Little by little we’re vicariously allowed to glimpse inside the private lives of The Players. Simmering tensions and social hierarchies are brought to light, warts and all, revealing an almost school-yard esque competitiveness to be seen to be close to the ‘in crowd’. With each email comes a distortion of the facts as you thought you knew them just moments before. There are no chapters, just the sequence of emails, texts, press releases, social media updates, police interviews and so on … one after another after another … and therein lies the book’s power to engulf you. My desire to read ‘just one more email….’ was insatiable and I was practically tearing through the pages.
I’m unsure if this was intentional, but the performance being rehearsed by the Fairway Players is Arthur Miller’s All My Sons. It bears a striking, posthumous, similarity to the progress of the events unfolding in the character’s own lives, and is eloquently summarised by the journalist’s review of the opening night:
Arthur Miller constructs a play the way sculptor creates a three dimensional image from an amorphous chunk of clay. He shows us a basic shape. Then bends and stretches its contours, turns it for us to view alternate angles, gradually reveals its finer details until, finally, we can see for ourselves what it really is.
For me, this quote perfectly summarises what Janice Hallett has achieved here. I was astonished to learn this is her debut novel, and hugely enjoyed her refreshing approach to the mystery/thriller crime genre.
The art of a twisty, slow-reveal is applied with admirable finesse, both to the storyline, and to each of the main characters themselves. They don’t exist on the pages or in the narrative as such, but through the emails and missives they send each other. Insecurities are laid bare and exploited, secrets new and old come out of the woodwork, and the old adage ‘the devil is in the detail’ proves itself to be oh so true. There’s a wonderful humour throughout the book too; flippant quips between friends, fabulously inappropriate email footers, voice-to-text message faux pas, and Roderick Tanner’s faltering first steps with WhatsApp … all add up to an astutely observed character study of what it is to be human and caught unawares. I’m confident I’ve not laughed out loud so often whilst reading a legal-mystery book before.
So, if you’ve not got the gist of my overall impression of The Appeal, I perhaps ought to say it outright … I flippin’ loved it! I’m a huge fan of (good) crime fiction, and having been gifted an advance copy through #NetGalley I’m over the moon to have (hopefully) introduced myself to the first of many great books from Janice Hallett.
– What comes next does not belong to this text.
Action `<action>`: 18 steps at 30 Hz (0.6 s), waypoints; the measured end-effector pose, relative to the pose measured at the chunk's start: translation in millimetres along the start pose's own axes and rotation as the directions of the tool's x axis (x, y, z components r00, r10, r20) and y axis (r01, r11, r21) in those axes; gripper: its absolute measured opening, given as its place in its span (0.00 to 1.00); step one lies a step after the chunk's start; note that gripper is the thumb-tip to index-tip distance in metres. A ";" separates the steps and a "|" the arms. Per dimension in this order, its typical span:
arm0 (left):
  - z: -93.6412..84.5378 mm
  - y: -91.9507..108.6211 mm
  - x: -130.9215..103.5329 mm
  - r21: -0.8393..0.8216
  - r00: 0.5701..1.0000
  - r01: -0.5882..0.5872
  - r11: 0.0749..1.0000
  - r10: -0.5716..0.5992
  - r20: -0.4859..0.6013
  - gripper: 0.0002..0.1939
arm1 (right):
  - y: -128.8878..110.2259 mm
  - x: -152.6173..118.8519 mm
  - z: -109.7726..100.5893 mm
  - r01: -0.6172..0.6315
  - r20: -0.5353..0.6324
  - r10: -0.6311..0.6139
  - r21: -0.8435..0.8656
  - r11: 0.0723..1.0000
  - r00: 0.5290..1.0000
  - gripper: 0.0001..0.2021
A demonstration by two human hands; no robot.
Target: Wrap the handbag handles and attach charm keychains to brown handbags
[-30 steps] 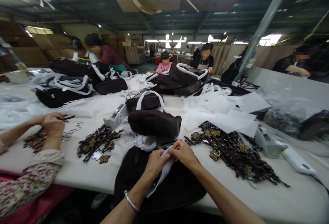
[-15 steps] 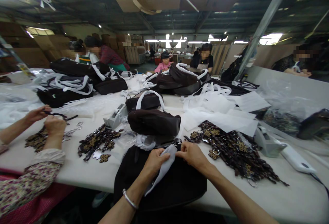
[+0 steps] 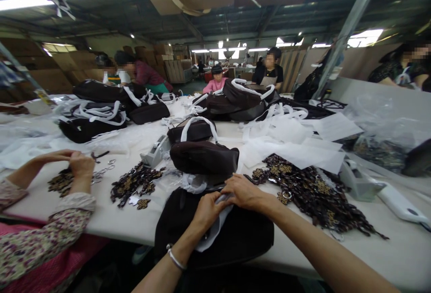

Once I’ve completed this blog, and updated the all-important online reviews I’ll be skipping straight over to social media and my own messaging platforms to recommend this book far and wide.
Janice Hallett studied English at UCL, and spent several years as a magazine editor, winning two awards for journalism. After gaining an MA in Screenwriting at Royal Holloway, she co-wrote the feature film Retreat. The Appeal is inspired by her lifelong interest in amateur dramatics. Her second novel, The Twyford Code, will be published by Viper in 2022. When not indulging her passion for global adventure travel, she is based in West London.